The antioxidant activity observed for the extracts of C. nodestinum can be attributed to the phenolic molecules, flavonoids, tannins, anthocyanins, anthocyanidins, and other compounds, which are well-known as antioxidants due to their functional groups and the ability to act as reducing agents [31, 34,35,36]. From these results, C. nodestinum can be presented as a new source of antioxidant compounds.

Antimicrobial Activity

The results for MIC and MBC are presented in Table 4. The strains tested in this study are known for their deteriorating action and the ability to cause food poisoning problems; thanks to this, they are of high interest to the food industry. Our results demonstrated that all of the strains were sensible to the positive control (azithromycin). It is also possible to observe that EL showed high inhibition activity (MIC) against S. typhimurium, P. aeruginosa, L. monocytogenes, B. cereus, and S. aureus, in addition to a moderate inhibition of the growth of E. coli. EEB showed high activity for all of the strains, while EB demonstrated high antibacterial activity against P. aeruginosa, L. monocytogenes, B. cereus, and S. aureus, and a moderate activity against S. typhimurium and E. coli.

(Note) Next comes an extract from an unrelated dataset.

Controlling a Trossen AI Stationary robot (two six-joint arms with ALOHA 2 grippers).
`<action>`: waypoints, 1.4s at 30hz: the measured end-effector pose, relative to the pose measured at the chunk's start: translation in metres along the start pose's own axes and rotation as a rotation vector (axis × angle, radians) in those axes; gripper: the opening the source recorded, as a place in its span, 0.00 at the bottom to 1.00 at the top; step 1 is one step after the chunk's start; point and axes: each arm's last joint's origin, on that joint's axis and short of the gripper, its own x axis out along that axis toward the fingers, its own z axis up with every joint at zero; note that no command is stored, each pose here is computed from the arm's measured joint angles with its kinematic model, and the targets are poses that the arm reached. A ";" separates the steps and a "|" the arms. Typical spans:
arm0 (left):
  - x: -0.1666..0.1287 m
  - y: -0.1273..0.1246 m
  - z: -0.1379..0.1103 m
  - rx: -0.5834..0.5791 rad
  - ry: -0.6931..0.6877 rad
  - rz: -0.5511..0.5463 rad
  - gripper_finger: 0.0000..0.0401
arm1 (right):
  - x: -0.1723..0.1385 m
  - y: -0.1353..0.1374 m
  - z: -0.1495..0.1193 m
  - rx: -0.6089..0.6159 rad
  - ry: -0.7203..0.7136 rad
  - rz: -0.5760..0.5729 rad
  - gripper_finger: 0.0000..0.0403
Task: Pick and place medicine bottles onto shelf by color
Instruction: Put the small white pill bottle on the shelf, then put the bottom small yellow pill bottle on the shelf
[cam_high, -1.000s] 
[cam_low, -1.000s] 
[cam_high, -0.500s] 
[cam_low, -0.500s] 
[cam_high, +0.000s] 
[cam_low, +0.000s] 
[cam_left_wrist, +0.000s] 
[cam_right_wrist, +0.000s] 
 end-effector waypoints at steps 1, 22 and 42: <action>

Table 4 Minimum Inhibitory Concentration (MIC) and Minimum Bactericidal Concentration (MBC) of the extracts from leaves (EL), bark (EB), and exudate bark (EEB) of C. nordestinum expressed as µg mL−1

Despite the high activity (MIC) demonstrated by EEB against all Gram-positive and Gram-negative bacteria, i.e., its bacteriostatic activity, the bactericidal activity of EL was greater because of the lower concentration of extract required for the death of most of the strains tested in this study. As expected, EB was the least efficient antimicrobial.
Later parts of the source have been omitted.